Eighth Blackbird gets its Irish up for "a cantata in doublespeak" on Cedille Records

Michael Maccaferri of Eighth Blackbird and guest vocalist Iarla O Lionaird
Having reached its majority and recently given its name proper capitalization, Eighth Blackbird continues to stake out new musical territory with its recording of "Olagon." It's a cantata by Dan Trueman and Paul Muldoon that bridges modern and ancient Ireland and its two languages of English and Irish.

The instrumental ensemble, founded in Chicago in 1996, here forges a mesmerizing bond with Irish vocal soloist Iarla O Lionaird to put the new work across memorably in a two-disc set (Cedille Records).


The "doublespeak" reference in the subtitle has to do with the the two languages drawn upon for Muldoon's text, reflecting the old European tradition of macaronic poetry most widely known in some of the poetry used by Carl Orff in "Carmina Burana" as well as in the Christmas carol "In dulci jubilo."

"Olagon" skirts the boundary of cantata and oratorio. There is a kind of narrative that might move it toward oratorio, but that lies in the deep background. The thematic textual unity of the cantata form is more to the point in this work. To quote Eighth Blackbird's program note: "It is based on the legendary Irish tale Taiin Boi Cuiailnge, which tells the story of a brutal war — the result of a dispute between warrior-queen Medhbh and her husband Ailill. When Ailill offends Medhbh's pride by declaring his wealth superior to hers, Medhbh forsakes him and enters into a violent conflict with those around her."

Muldoon draws out the conflict between Medhbh and her husband, abstracting it but still celebrating it (with typical Irish ambivalence) in verse that carries stylistic overtones of both flippant doggerel and traditional balladry.

Trueman's  music sometimes settles into the pulsating drive of Celtic music, but often hangs somewhere aloft, with long drones, squalls of dissonance, and moaning shifts of timbre and texture from the ensemble. Riding on top is O Lionaird's intense, precisely ornamented vocal line, shifting fluidly between Irish and English. Guest vocalists contribute support in several sections, emphasizing the communal nature of Irish story and song.

The text, like the music itself, time-travels with a naturalness that preserves the shock of variation between modern-day Ireland, particularly the social dislocation caused by the boom-and-bust cycles of the nation's recent history, and Taiin Boi Cuiailnge. The common thread is an obsession with prosperity and pride as well as the woes of loyalty and betrayal.
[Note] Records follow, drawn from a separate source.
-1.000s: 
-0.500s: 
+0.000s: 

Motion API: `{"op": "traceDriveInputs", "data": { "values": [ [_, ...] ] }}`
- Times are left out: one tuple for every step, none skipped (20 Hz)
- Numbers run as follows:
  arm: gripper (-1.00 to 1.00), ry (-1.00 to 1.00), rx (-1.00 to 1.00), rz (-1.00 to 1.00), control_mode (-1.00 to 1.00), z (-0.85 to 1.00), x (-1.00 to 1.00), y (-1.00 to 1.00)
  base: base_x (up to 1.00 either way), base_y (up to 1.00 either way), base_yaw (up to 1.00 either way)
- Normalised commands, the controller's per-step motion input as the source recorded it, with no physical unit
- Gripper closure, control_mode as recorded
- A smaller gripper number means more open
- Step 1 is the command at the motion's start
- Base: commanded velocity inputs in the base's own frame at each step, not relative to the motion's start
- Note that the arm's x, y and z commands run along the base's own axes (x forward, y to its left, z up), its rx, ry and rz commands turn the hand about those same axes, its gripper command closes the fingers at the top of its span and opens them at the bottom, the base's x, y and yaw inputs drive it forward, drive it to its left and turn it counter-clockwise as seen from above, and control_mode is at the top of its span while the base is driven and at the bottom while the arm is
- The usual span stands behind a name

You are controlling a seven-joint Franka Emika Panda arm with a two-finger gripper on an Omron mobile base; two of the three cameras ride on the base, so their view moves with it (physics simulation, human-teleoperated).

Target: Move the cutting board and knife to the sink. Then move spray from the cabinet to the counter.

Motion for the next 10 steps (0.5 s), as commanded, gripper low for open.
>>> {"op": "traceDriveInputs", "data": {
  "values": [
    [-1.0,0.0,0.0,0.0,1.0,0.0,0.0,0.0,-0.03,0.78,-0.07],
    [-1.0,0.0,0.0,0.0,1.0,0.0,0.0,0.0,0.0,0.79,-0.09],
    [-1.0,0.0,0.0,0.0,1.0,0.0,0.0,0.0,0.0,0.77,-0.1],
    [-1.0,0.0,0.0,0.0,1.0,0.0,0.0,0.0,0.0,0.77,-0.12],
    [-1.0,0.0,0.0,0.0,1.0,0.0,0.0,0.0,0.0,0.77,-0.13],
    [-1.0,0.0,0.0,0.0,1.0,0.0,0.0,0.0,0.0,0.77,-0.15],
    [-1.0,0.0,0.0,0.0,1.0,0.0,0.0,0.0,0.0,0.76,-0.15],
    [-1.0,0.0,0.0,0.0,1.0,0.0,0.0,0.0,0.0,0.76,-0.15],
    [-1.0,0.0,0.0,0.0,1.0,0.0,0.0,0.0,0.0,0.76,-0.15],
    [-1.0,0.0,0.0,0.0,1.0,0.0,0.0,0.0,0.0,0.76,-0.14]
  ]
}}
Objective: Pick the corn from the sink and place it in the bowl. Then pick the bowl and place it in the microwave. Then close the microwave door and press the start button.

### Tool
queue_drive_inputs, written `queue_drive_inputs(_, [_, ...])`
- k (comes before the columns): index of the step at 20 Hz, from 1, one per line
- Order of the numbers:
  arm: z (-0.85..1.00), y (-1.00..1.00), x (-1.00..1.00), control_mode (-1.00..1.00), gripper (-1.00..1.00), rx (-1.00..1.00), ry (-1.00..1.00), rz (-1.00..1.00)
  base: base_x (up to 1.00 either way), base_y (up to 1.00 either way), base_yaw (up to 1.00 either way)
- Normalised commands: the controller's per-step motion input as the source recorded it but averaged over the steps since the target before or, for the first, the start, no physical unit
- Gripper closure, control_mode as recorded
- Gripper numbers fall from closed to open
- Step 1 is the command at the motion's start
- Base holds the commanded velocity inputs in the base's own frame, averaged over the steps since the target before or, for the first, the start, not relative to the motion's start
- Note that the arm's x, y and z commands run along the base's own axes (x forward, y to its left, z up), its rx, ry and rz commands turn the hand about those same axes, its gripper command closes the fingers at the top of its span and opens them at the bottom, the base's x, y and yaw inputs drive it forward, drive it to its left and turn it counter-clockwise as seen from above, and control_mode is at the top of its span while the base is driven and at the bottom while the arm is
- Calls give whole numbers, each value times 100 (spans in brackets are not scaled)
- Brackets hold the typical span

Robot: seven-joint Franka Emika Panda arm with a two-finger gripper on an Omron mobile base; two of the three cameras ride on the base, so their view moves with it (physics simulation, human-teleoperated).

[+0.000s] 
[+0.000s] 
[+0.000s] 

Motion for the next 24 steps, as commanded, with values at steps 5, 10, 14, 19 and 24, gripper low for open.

Though there is no explicit debt to the late English poet Geoffrey Hill, the tectonic shifts of time upon well-known terrain recall the abrupt shuttling in "The Mercian Hymns." The humor that such juxtapositions generate in Muldoon's verse draws upon the "Irish bull" tradition. Nonsense and plausibility, gossip and retribution jostle rowdily to convey meaning.

The work's characters are likely to  haunt you even if you can't understand them and they remain wraith-like. The atmosphere of lament — the waste of bitter conflict so embedded in Irish history — finally prevails.

I'm not familiar with the vocal tradition O Lionaird represents, but I'm guessing that performances that don't include singing as idiomatic and enthralling as his would fall well beneath the abundant charm of this recording.

On the other hand, Eighth Blackbird fuses so well with any music it takes into its wide repertoire that, given the right collaborators, "Olagon" might attract enthusiastic audiences anywhere it comes up on the group's schedule, far into the future.  Publicity material included with the recording mentions two engagements featuring the work on Eighth Blackbird's early 2018 concert schedule: Feb. 22-24 in Princeton, N.J. and March 23 in Richmond, Va.  Lucky are the adventurous music-lovers to whom these performances will be accessible.